ABOUT THIS TASK -
Reading the listing below, count the lines that contain the word "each" and give that count alone.

STORED DATA -
......
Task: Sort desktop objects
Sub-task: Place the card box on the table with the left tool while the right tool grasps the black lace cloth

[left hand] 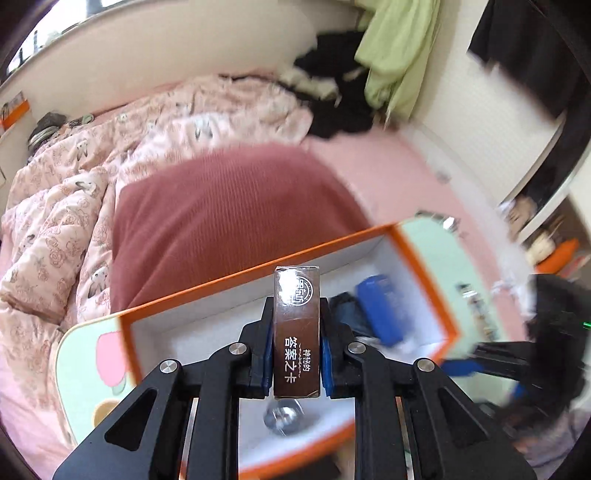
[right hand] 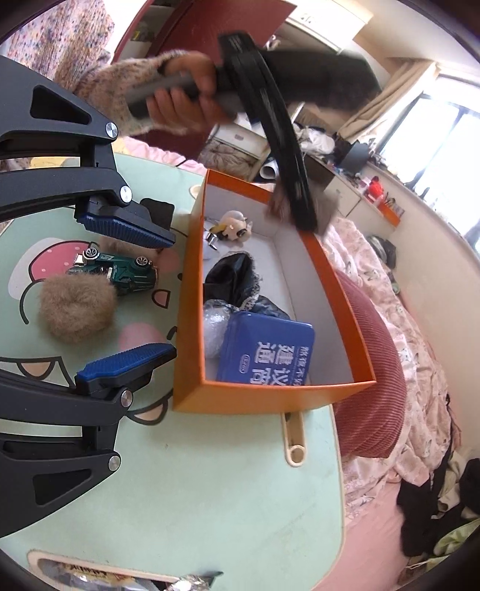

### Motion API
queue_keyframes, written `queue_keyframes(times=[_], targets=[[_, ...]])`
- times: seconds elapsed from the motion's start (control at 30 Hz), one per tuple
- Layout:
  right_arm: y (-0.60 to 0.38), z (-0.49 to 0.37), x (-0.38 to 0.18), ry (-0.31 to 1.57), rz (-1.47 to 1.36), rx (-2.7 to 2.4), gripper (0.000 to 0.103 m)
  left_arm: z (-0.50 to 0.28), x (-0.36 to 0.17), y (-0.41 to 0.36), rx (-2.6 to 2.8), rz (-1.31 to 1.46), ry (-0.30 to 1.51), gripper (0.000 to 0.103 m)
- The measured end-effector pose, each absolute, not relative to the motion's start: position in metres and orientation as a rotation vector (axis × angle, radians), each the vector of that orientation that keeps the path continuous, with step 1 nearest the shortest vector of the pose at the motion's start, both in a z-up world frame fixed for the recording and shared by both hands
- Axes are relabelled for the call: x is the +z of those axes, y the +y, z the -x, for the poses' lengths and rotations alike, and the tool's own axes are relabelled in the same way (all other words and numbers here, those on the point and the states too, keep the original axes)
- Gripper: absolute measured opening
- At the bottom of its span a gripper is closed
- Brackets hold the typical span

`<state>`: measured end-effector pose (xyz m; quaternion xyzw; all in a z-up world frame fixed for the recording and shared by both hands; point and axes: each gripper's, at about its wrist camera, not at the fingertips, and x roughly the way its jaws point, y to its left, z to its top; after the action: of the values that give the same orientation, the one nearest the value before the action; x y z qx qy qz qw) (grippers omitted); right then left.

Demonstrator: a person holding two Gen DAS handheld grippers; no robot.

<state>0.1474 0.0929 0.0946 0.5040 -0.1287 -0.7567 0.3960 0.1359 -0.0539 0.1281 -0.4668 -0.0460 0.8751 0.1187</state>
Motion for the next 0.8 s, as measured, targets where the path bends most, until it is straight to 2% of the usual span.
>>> queue_keyframes(times=[0.17, 0.3, 0.43, 0.47, 0.53, 0.63, 0.73, 0.8], targets=[[0.092, -0.135, 0.117, -0.282, -1.25, -1.919, 0.053, -0.192, 0.143, -0.075, 2.573, 1.301, -0.204, 0.02], [0.081, -0.123, 0.147, -0.207, -1.204, -1.946, 0.053, -0.23, 0.123, -0.084, 2.54, 1.347, -0.251, 0.02], [0.059, -0.099, 0.157, -0.154, -1.295, -1.941, 0.053, -0.257, 0.084, -0.089, 2.487, 1.435, -0.33, 0.02], [0.05, -0.095, 0.156, -0.113, -1.328, -1.947, 0.051, -0.262, 0.075, -0.088, 2.474, 1.458, -0.347, 0.02], [0.027, -0.089, 0.151, -0.014, -1.398, -1.933, 0.034, -0.271, 0.06, -0.084, 2.459, 1.487, -0.344, 0.02], [-0.004, -0.088, 0.139, 0.093, -1.447, -1.888, 0.034, -0.278, 0.046, -0.073, 2.423, 1.5, -0.328, 0.02], [-0.029, -0.09, 0.114, 0.278, -1.506, -1.92, 0.034, -0.274, 0.035, -0.068, 2.399, 1.509, -0.351, 0.021], [-0.036, -0.089, 0.098, 0.314, -1.521, -1.933, 0.033, -0.271, 0.032, -0.066, 2.392, 1.479, -0.373, 0.027]])
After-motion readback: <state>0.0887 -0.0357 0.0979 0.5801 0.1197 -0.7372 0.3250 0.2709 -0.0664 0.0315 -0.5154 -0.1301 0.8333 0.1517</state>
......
EXERCISE OUTPUT -
2